Il video Void di Joshua Serafin. Foto: Stefano Gueraldi
Stranieri ovunque – Foreigners Everywhere, a cura di Adriano Pedrosa, nella giornata di apertura ha registrato 8.697 visitatori (+5% sulla prima giornata dell’edizione record 2022). Nei quattro giorni precedenti di pre-apertura, dal 16 al 19 aprile, gli accreditati sono stati 26.795 (più 19% sui giorni di pre-apertura del 2022), 4.315 sono i giornalisti accreditati, di cui 2.880 della stampa internazionale, il 67% del totale.
I premi ufficiali assegnati dalla giuria della 60esima Esposizione internazionale d'arte della Biennale di Venezia, presieduta da Julia Bryan-Wilson (USA).
Leone d'oro per la miglior Partecipazione nazionale: Australia, kith and kin.

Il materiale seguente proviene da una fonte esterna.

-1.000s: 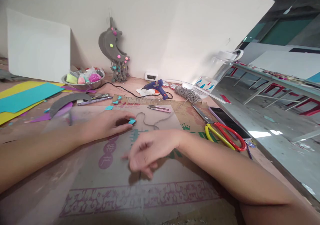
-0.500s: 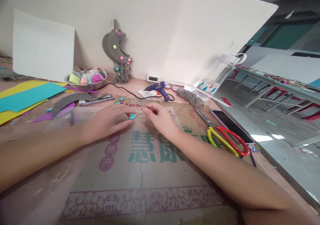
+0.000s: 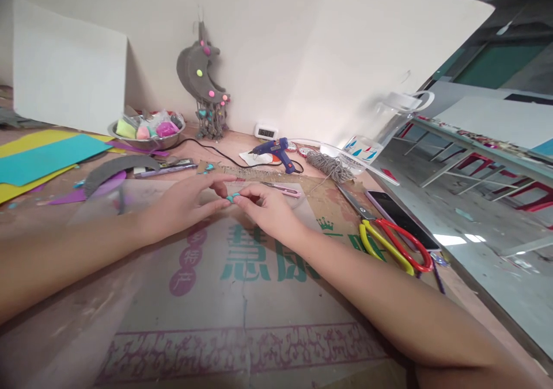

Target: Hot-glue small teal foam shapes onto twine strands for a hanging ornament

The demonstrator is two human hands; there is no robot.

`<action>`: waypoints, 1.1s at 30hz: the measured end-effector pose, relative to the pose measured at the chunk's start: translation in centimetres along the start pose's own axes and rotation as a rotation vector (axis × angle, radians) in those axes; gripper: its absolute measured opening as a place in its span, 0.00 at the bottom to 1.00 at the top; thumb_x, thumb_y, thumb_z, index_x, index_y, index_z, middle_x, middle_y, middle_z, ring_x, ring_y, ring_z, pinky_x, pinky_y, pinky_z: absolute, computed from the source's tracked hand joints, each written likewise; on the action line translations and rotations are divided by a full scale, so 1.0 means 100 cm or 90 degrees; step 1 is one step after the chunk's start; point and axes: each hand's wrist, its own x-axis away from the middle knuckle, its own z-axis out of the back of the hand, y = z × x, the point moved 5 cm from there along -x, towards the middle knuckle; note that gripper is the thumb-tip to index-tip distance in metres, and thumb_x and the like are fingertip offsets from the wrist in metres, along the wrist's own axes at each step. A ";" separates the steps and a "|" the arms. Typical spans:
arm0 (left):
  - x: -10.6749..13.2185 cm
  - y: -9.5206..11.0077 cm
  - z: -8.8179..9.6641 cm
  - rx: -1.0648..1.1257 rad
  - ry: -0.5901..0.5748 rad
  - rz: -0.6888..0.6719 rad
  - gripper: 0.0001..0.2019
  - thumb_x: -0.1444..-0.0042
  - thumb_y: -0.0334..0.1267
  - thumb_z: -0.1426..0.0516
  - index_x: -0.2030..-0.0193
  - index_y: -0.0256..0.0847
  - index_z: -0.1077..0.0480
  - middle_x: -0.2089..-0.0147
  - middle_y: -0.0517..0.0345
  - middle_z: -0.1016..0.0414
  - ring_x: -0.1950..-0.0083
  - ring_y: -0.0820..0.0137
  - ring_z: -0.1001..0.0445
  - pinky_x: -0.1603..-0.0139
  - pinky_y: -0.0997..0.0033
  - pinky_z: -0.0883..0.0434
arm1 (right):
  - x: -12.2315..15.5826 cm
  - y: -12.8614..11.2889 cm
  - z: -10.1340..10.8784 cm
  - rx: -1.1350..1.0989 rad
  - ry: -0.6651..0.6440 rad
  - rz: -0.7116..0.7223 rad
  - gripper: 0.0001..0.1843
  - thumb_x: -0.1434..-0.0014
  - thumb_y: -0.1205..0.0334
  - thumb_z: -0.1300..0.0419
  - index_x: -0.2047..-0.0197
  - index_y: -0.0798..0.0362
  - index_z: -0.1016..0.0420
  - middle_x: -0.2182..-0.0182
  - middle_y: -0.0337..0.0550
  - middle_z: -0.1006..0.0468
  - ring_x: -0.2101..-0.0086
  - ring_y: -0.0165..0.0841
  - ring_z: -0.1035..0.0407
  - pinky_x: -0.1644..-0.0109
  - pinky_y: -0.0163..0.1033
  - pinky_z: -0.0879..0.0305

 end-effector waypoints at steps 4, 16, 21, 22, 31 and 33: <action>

Commissario: Creative Australia Curatore: Ellie Buttrose; Espositore: Archie Moore Sede: Giardini.
Menzione speciale alla Partecipazione nazionale: Repubblica del Kosovo, The Echoing Silences of Metal and Skin. Commissario: Hana Halilaj, National Gallery of Kosovo Curatore: Erëmirë Krasniqi; Espositore: Doruntina Kastrati Sede: Museo Storico Navale della Marina Militare Riva S. Biasio, 2148.
Leone d'oro per il miglior partecipante alla 60esima Esposizione internazionale d'arte: Mataaho Collective (Fondato a Aotearoa, Nuova Zelanda, 2012. Con sede a Aotearoa, Nuova Zelanda).
Leone d'argento per un promettente giovane partecipante alla 60esima Esposizione internazionale d'arte: Karimah Ashadu (Londra, UK, 1985. Vive ad Amburgo, Germania e Lagos, Nigeria).
La Giuria ha inoltre deciso di assegnare due menzioni speciali ai partecipanti: Samia Halaby (Gerusalemme, Palestina, 1936. Vive a New York, USA) e La Chola Poblete (Mendoza, Argentina, 1989. Vive a Buenos Aires, Argentina). Già annunciati precedentemente i Leoni d’oro alla carriera all’artista brasiliana, italiana di nascita, Anna Maria Maiolino e all’artista turca, che risiede a Parigi, Nil Yalter.